__Records shown__
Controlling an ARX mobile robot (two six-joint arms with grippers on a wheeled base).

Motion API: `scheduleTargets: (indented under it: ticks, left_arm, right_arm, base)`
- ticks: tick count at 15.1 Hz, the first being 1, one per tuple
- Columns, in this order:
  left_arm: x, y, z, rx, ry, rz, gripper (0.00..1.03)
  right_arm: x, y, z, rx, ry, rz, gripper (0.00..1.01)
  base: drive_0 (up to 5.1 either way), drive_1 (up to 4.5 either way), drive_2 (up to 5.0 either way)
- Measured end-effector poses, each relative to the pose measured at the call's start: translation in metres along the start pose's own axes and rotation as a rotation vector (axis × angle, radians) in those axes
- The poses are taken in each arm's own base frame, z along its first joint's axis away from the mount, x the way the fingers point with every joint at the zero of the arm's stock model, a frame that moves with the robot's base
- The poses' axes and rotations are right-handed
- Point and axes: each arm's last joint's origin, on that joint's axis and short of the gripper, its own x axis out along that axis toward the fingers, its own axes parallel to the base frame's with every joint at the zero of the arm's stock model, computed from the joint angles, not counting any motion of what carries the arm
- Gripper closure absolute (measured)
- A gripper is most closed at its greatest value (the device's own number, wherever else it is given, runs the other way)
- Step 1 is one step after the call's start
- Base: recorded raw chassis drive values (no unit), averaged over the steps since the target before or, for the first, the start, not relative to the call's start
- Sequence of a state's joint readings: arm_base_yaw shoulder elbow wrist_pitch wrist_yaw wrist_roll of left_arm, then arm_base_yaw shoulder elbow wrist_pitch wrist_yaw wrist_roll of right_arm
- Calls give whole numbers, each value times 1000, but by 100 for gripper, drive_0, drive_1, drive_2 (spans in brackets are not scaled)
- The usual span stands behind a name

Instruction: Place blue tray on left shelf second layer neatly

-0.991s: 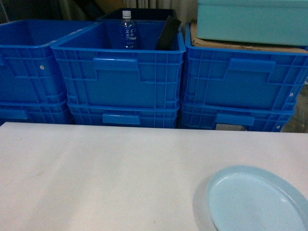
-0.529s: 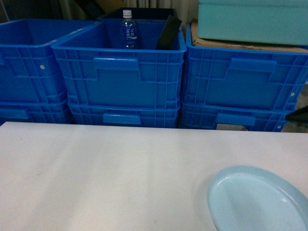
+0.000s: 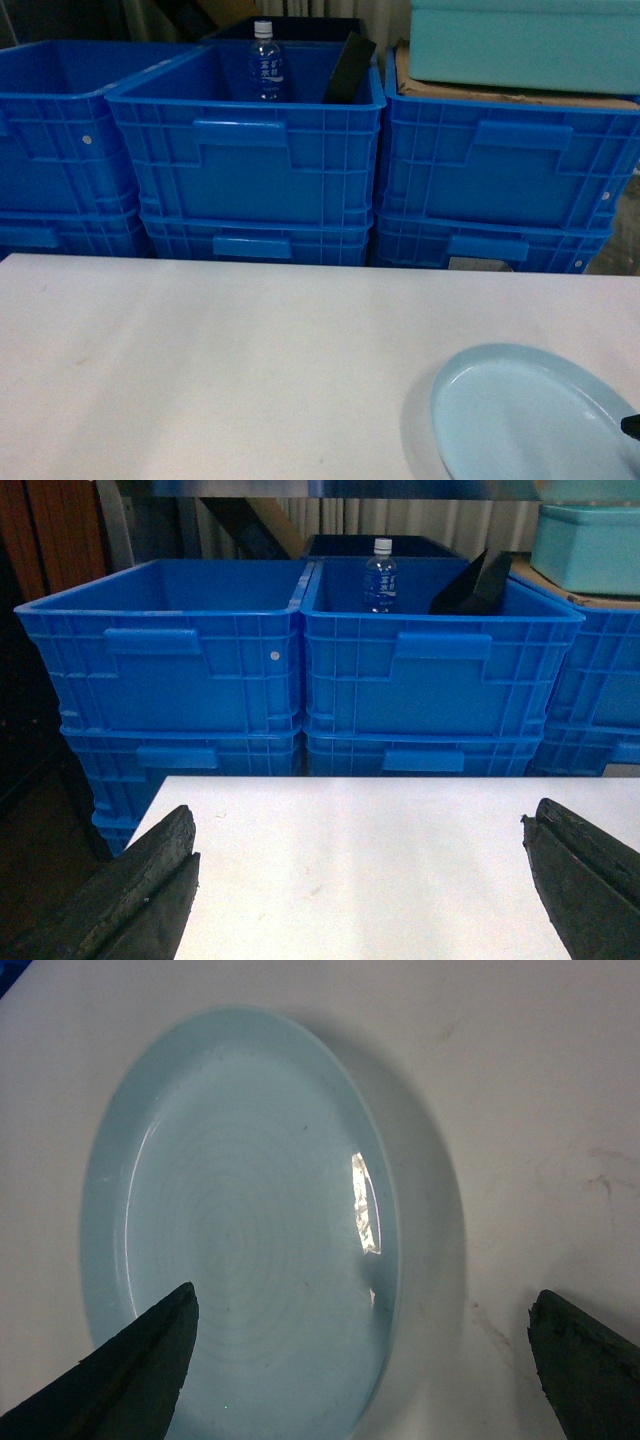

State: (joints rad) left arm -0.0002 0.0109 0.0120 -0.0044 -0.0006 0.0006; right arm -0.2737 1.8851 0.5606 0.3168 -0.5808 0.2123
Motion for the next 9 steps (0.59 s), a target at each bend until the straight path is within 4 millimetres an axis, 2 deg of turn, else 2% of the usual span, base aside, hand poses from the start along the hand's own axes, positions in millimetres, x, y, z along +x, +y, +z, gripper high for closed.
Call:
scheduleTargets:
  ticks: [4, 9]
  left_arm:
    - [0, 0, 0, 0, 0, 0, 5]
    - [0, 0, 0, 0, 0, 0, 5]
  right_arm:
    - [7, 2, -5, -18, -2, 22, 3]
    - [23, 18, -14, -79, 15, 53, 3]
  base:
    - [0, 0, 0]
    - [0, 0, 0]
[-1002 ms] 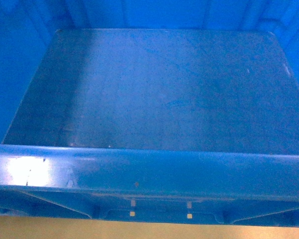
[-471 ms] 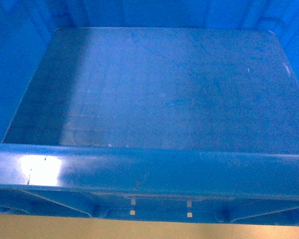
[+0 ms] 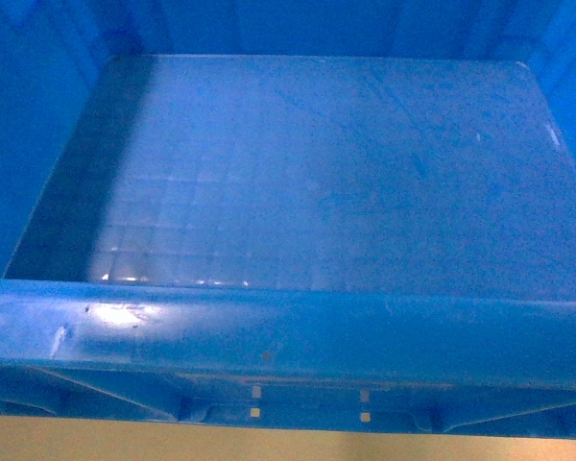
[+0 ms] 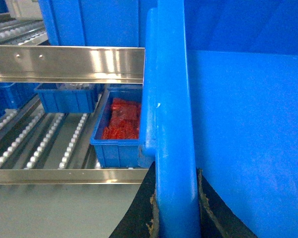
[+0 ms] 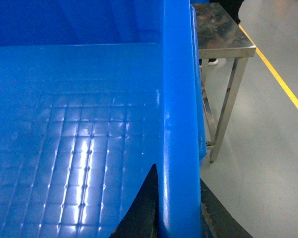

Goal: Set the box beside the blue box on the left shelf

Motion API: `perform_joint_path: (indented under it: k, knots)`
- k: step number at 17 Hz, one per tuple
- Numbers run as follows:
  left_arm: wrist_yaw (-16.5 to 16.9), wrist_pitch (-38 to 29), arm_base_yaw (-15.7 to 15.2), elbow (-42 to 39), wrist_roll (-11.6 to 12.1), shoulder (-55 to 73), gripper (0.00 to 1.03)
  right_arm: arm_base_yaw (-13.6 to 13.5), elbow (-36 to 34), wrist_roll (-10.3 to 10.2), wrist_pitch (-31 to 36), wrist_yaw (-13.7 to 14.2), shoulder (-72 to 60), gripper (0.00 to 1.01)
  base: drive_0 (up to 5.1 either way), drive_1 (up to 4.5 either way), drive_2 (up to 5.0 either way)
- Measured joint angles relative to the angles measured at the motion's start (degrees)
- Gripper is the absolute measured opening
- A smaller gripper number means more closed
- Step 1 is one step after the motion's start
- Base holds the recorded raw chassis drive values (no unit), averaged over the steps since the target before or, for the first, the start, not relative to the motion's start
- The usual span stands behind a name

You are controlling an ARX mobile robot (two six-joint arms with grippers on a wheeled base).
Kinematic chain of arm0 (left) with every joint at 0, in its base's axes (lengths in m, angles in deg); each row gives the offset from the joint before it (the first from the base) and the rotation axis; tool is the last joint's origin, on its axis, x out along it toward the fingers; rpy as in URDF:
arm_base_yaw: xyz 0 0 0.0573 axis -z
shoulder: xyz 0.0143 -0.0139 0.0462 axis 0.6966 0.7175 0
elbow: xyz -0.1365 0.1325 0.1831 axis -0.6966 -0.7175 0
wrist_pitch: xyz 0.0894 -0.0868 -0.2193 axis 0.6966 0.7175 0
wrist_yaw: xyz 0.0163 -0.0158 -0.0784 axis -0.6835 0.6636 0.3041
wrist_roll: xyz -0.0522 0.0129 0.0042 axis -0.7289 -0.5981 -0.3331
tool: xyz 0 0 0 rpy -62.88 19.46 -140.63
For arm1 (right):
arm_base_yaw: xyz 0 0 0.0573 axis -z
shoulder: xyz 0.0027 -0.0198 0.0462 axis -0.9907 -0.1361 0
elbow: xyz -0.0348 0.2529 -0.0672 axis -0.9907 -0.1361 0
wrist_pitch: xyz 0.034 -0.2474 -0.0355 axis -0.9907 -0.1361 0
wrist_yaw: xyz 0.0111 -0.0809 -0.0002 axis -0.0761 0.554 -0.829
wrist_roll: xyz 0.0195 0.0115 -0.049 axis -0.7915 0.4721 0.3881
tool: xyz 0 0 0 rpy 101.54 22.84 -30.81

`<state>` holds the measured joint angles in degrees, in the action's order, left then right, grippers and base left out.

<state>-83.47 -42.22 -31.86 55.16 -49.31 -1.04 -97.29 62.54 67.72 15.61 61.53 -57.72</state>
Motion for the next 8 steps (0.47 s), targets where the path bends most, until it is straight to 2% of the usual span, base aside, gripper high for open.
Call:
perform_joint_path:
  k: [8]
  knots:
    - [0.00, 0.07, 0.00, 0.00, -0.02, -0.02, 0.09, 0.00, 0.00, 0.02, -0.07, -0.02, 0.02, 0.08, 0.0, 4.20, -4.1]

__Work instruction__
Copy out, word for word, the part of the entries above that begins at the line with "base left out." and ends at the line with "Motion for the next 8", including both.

__Written response__
`<state>` holds the measured joint angles in degrees, in the action's order, left then right, grippers and base left out.

<state>-83.47 -42.22 -31.86 55.16 -49.31 -1.04 -97.29 62.54 67.72 15.61 61.53 -57.72</state>
Motion for the next 8 steps (0.47 s), targets where the path bends most, until it is straight to 2% of the usual span, base aside, gripper high for open.

Nothing else is left to add to this answer.